Directions →
Print the first line of the records below and every line after it, up to and including the line with "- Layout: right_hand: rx". Print nothing else.

Data under study →
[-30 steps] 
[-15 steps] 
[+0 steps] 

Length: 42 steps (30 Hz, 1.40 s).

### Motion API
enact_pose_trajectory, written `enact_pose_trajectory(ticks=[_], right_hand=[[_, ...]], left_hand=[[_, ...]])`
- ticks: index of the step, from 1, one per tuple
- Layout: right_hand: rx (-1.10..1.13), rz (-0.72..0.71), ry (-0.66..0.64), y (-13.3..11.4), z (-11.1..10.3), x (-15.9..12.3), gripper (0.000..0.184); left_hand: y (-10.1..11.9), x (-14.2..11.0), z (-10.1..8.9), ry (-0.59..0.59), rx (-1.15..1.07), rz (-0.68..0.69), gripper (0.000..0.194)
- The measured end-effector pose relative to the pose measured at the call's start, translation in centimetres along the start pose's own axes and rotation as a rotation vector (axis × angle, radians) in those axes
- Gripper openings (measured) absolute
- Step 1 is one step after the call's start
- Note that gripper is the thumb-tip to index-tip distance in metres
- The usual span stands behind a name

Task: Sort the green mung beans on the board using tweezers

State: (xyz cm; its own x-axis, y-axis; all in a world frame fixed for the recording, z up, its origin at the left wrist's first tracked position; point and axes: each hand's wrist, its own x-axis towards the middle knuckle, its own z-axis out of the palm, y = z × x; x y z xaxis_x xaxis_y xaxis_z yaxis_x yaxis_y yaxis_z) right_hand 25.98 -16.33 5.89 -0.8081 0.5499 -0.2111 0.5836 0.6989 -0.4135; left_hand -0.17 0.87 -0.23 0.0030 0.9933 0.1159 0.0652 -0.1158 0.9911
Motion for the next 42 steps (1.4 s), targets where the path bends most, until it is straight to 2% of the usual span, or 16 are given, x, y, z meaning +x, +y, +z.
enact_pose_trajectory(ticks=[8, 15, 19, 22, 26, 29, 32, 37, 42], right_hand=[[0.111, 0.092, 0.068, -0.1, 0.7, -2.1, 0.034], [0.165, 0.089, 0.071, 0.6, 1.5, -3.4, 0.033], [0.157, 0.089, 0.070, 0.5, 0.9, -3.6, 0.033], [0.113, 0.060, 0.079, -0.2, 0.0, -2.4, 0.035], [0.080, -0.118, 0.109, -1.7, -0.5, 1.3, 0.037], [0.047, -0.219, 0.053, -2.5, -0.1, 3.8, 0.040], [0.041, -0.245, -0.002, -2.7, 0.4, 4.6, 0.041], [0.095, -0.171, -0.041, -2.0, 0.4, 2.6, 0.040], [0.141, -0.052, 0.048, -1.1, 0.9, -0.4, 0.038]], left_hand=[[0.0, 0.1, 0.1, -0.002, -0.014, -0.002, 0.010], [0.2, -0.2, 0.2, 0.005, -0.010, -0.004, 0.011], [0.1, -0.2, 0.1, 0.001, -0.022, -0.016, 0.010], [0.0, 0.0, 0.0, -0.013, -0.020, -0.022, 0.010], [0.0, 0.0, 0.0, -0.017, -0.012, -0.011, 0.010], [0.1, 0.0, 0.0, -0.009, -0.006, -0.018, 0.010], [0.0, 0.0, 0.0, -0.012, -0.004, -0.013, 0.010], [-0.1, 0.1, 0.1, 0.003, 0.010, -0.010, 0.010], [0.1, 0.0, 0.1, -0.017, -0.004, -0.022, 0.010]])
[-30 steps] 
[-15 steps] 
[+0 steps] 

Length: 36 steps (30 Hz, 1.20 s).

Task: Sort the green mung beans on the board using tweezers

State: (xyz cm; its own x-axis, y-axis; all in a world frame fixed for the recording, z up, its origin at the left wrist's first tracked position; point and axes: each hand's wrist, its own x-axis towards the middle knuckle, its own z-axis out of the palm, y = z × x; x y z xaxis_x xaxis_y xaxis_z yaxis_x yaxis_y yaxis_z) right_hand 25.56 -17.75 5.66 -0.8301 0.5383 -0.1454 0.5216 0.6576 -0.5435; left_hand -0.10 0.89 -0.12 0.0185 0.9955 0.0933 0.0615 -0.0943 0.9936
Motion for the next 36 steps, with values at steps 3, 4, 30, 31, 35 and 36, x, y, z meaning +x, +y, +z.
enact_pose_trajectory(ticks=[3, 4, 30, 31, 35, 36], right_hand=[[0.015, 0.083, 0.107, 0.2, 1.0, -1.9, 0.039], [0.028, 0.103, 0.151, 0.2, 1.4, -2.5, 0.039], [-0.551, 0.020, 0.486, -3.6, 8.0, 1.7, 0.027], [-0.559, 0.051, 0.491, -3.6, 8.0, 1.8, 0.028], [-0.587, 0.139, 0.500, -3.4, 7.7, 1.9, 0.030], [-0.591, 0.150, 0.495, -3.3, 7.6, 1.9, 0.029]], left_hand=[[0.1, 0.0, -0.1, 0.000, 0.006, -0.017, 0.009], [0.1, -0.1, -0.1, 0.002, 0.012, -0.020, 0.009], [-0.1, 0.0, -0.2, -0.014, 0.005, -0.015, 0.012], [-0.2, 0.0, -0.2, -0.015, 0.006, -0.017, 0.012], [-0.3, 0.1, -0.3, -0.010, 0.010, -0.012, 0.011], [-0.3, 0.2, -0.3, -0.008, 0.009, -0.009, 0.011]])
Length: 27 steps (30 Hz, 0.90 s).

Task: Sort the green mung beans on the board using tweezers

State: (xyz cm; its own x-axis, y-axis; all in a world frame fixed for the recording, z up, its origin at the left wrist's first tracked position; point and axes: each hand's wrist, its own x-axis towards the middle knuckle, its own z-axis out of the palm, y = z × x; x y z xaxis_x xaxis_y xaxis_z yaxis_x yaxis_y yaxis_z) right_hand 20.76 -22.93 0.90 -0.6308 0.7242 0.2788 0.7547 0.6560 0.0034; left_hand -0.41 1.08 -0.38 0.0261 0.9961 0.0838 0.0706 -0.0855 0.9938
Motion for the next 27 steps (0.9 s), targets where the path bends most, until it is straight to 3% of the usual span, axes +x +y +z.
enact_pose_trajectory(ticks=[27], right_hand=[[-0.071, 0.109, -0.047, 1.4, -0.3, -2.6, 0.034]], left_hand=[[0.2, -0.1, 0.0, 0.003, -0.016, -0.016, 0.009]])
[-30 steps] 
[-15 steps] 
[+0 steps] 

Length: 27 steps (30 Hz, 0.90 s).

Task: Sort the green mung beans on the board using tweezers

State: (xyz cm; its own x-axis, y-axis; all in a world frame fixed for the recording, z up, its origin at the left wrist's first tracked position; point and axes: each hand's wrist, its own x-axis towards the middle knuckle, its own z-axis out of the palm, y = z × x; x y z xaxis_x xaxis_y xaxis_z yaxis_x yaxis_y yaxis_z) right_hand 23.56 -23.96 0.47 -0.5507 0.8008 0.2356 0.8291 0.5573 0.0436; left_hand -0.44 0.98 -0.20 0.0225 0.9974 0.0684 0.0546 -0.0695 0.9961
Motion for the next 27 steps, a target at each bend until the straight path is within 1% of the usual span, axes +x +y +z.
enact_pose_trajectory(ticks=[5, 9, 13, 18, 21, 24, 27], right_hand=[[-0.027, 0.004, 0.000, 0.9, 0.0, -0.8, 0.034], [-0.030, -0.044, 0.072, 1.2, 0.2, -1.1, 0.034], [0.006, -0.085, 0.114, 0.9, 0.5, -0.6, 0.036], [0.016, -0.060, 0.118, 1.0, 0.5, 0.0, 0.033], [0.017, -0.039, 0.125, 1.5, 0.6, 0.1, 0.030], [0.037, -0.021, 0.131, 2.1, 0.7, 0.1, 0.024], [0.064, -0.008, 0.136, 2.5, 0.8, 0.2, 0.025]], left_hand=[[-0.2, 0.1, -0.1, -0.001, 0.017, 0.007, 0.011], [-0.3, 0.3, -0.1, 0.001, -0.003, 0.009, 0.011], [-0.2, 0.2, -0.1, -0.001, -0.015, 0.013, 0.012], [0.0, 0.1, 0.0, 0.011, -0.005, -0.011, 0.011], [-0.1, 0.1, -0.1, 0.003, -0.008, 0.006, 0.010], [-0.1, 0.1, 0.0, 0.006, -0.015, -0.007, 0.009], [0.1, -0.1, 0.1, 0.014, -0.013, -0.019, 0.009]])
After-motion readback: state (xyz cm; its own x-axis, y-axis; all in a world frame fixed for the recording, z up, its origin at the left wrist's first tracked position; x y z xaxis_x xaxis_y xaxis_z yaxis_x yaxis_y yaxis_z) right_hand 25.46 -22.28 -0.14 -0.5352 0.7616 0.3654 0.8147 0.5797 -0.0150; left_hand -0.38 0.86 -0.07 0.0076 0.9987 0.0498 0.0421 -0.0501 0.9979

Response area →
[-30 steps] 
[-15 steps] 
[+0 steps] 

Length: 42 steps (30 Hz, 1.40 s).

### Motion API
enact_pose_trajectory, written `enact_pose_trajectory(ticks=[_], right_hand=[[_, ...]], left_hand=[[_, ...]])`
- ticks: index of the step, from 1, one per tuple
- Layout: right_hand: rx (-1.10..1.13), rz (-0.72..0.71), ry (-0.66..0.64), y (-13.3..11.4), z (-11.1..10.3), x (-15.9..12.3), gripper (0.000..0.184); left_hand: y (-10.1..11.9), x (-14.2..11.0), z (-10.1..8.9), ry (-0.59..0.59), rx (-1.15..1.07), rz (-0.68..0.69), gripper (0.000..0.194)

The answer has nothing more to it.